Dependency on Middle East Energy

US consumers rely on 19.63 million barrels of crude oil and 78 trillion British thermal units of natural gas per day for transportation and electrical power generation. A few years ago, those staggering amounts were priced at more than twice today’s level. The lower prices are a result of US fracking and horizontal drilling. Those innovations together allowed us to increase our domestic crude production to 9.3 million barrels per day (Mbpd) and in 2018 production will rise to 9.9 Mbpd. The price of natural gas dropped dramatically. It is the dominant fuel for electric power production. Renewables such as solar and wind turbines improved their position, but $50 per barrel oil and gas priced at $3.04 per million British thermal units will solidify petroleum’s competitive edge for the foreseeable future.

Meanwhile oil’s dive from $110 per barrel caused OPEC and 13 other countries to slash their 52 million barrels per day production by 2%. They hope to maintain crude prices at $50 or better. The steep drop in prices since 2015 has undermined oil-dependent economies burdened by massive social welfare costs. Some Middle Eastern countries need oil to be priced at $95 or better to carry their social welfare burden. Russia, already beset by a weak economy and financial sanctions for its actions in Crimea and Ukraine, lost a $180 billion per year infusion when oil tumbled from $110.

Saudi Arabia is moving ahead with its plan to sell some ownership of Aramco, the Kingdom’s giant petroleum asset which includes 260 billion barrels of oil reserves. Some analysts have speculated that Aramco is worth between $1 trillion and $10 trillion.

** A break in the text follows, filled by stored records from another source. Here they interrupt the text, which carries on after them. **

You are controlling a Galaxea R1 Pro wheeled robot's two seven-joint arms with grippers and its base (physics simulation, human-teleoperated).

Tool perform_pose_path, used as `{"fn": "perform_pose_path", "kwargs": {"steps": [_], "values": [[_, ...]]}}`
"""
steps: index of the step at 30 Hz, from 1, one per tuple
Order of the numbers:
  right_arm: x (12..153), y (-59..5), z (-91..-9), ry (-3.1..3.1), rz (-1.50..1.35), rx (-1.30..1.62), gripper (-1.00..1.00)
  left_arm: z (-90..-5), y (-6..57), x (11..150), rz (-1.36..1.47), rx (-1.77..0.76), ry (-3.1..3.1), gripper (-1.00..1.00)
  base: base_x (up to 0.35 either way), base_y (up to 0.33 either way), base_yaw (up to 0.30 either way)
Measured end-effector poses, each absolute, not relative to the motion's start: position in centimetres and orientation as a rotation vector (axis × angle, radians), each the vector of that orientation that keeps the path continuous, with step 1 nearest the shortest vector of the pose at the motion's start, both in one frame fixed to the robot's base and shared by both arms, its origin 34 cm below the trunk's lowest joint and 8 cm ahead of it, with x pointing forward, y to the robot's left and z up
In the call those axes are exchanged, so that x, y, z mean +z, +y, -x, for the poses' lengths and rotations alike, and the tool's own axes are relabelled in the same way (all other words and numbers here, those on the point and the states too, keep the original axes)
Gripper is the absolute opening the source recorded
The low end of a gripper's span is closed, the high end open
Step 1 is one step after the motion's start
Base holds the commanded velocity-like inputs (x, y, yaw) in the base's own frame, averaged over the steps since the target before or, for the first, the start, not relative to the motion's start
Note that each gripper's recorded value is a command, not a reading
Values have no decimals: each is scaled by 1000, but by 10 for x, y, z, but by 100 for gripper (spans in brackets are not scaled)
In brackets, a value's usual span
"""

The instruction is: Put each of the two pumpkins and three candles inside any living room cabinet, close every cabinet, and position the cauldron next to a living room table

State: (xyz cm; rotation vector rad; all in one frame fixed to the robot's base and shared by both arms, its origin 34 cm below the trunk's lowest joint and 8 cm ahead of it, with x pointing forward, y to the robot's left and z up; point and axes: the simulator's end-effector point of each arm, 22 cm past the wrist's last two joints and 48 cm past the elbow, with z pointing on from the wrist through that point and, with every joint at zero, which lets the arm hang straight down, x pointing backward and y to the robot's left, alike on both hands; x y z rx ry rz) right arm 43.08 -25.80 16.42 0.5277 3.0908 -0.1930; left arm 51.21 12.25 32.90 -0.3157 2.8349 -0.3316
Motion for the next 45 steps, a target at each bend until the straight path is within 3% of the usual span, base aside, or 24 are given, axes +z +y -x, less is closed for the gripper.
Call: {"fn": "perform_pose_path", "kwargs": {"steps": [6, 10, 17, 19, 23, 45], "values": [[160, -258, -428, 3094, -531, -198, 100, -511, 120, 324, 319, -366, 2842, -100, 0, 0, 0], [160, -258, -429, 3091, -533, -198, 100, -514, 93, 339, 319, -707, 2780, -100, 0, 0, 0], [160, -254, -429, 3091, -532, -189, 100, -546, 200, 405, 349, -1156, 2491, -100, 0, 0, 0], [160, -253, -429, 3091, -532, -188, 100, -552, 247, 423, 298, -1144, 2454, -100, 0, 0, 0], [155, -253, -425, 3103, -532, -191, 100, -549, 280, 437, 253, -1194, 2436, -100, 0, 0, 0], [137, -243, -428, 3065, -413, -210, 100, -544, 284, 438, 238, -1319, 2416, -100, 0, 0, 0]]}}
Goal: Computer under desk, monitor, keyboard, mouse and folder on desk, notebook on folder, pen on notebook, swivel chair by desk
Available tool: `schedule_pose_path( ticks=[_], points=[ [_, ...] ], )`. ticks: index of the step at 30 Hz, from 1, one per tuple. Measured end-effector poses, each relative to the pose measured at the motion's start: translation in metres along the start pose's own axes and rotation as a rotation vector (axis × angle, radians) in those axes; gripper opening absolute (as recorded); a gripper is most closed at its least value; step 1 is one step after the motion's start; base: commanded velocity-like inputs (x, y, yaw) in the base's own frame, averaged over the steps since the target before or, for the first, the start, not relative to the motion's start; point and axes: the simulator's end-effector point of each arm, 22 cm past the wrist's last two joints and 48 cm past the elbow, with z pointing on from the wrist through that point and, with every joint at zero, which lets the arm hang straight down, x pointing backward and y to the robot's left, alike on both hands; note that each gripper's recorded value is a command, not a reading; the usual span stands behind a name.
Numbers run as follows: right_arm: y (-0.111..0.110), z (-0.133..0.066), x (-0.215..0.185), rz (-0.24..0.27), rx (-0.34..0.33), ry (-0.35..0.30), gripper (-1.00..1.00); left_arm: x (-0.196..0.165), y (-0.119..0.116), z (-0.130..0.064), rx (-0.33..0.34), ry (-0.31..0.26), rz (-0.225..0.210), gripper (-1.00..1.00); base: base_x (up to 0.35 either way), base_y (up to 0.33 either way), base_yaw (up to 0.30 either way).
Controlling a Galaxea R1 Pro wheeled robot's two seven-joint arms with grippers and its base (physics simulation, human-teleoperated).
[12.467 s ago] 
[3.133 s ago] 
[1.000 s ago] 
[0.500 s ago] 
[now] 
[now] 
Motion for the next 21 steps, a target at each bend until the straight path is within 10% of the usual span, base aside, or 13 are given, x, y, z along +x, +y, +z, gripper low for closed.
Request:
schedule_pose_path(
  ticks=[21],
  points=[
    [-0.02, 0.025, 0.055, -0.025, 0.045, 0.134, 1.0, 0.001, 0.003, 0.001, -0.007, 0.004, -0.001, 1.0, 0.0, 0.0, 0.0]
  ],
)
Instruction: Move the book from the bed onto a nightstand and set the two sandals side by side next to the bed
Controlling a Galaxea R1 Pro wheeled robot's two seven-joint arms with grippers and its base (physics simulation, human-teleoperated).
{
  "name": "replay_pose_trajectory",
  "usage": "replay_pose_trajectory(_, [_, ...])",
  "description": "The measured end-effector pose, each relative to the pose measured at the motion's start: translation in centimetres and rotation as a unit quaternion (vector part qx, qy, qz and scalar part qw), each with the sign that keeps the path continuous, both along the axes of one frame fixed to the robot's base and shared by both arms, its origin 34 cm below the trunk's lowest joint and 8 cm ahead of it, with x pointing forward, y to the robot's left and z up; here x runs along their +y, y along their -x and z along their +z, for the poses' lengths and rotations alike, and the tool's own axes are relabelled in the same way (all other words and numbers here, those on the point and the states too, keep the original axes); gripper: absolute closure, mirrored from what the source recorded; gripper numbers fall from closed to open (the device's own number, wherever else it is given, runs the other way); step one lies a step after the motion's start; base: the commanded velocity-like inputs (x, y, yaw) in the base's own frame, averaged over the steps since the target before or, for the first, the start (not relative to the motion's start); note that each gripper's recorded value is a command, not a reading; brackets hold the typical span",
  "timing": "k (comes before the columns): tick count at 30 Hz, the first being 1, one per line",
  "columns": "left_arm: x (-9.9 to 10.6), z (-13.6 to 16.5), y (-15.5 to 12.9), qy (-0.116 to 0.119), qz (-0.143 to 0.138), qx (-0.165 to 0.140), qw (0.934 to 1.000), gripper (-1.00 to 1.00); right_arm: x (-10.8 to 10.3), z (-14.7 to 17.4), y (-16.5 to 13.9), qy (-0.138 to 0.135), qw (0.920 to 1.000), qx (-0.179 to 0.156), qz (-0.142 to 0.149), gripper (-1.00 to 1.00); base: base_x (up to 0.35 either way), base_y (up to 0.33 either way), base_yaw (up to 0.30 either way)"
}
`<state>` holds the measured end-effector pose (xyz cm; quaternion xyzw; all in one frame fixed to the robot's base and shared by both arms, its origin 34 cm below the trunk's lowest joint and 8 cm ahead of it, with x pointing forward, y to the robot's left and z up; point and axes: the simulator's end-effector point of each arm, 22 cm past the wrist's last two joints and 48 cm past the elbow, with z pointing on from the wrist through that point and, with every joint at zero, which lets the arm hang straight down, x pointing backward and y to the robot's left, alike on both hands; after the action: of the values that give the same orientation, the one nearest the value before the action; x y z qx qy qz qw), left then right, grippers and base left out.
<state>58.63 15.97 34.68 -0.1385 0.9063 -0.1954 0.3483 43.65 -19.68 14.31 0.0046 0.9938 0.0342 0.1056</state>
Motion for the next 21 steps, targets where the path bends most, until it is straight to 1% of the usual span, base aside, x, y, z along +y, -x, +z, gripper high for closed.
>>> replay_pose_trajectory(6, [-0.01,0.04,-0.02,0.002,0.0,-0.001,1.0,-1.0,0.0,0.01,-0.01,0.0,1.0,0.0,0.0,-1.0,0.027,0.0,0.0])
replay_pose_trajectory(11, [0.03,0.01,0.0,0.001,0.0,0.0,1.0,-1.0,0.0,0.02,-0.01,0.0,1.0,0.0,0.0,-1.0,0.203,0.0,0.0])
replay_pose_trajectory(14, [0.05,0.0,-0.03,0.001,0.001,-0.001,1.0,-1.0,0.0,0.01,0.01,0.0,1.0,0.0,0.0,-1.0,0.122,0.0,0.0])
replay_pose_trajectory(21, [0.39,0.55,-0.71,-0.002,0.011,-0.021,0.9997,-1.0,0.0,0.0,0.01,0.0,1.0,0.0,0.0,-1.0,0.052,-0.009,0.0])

Saudi Arabia says the planned sale will allow the country to diversify its economy away from dependence on oil. A float that generates anything near a trillion dollars would calm Saudi Arabia’s budgetary jitters, but it is unclear what economically marketable skills Saudis acquired while on the Kingdom’s generous subsidies. Saudi Arabia has been running recent deficits of about 15% of GDP, and cutbacks in subsidies have dissuaded many new ventures from creating the employment diversity needed.

In the midst of this persisting oil market problem, Saudi Arabia, Egypt, United Arab Emirates, Bahrain Yemen and others have severed ties with Qatar due to its growing involvement with Iran and its support for the Muslim Brotherhood. From afar it looks like another Sunni versus Shia spat. The breakup was accelerated when Russia falsified a Qatari state department criticism of Saudi Arabia. The Saudi side has blocked Qatar’s use of their airports and use of ports for shipping Qatar’s massive liquefied natural gas exports. Most of Qatar’s economy relies on trade.

The Saudi’s have not yet escalated into an armed conflict, although there are plenty of sparks in the region that could ignite a large conflict that kills many and further disrupts the oil market. Regular car bombings in Turkey, Iraq, Lebanon, and Syria; the ISIS attack at Khomeini’s memorial in Tehran; the enduring Palestinian-Israeli conflict; and Russia’s aggressive push to secure land bases in the Middle East could each kindle the blaze. Indeed, Iran’s ambition for being the dominant force in the Middle East may nudge it to show military support for Qatar. If that happens, NATO and Russia may feel the need to intervene.

As long as the Middle East avoids armed conflict over the Saudi-Qatar frictions, US consumers should expect low prices for gasoline and electric power. If a military conflict erupts in the Middle East, we will face escalating fuel prices. Unfortunately, we are still half the level of domestic petroleum production that gives us self-sufficiency. Accelerated US fracking and horizontal drilling would boost us closer to self-sufficiency, but setting that much drilling in motion would take considerable time.

Of course, we could avoid most of the pain of shortages if Americans who oppose petroleum drilling and fossil fuel use were to forego use of their cars and electric power, at least until the Middle East settles down.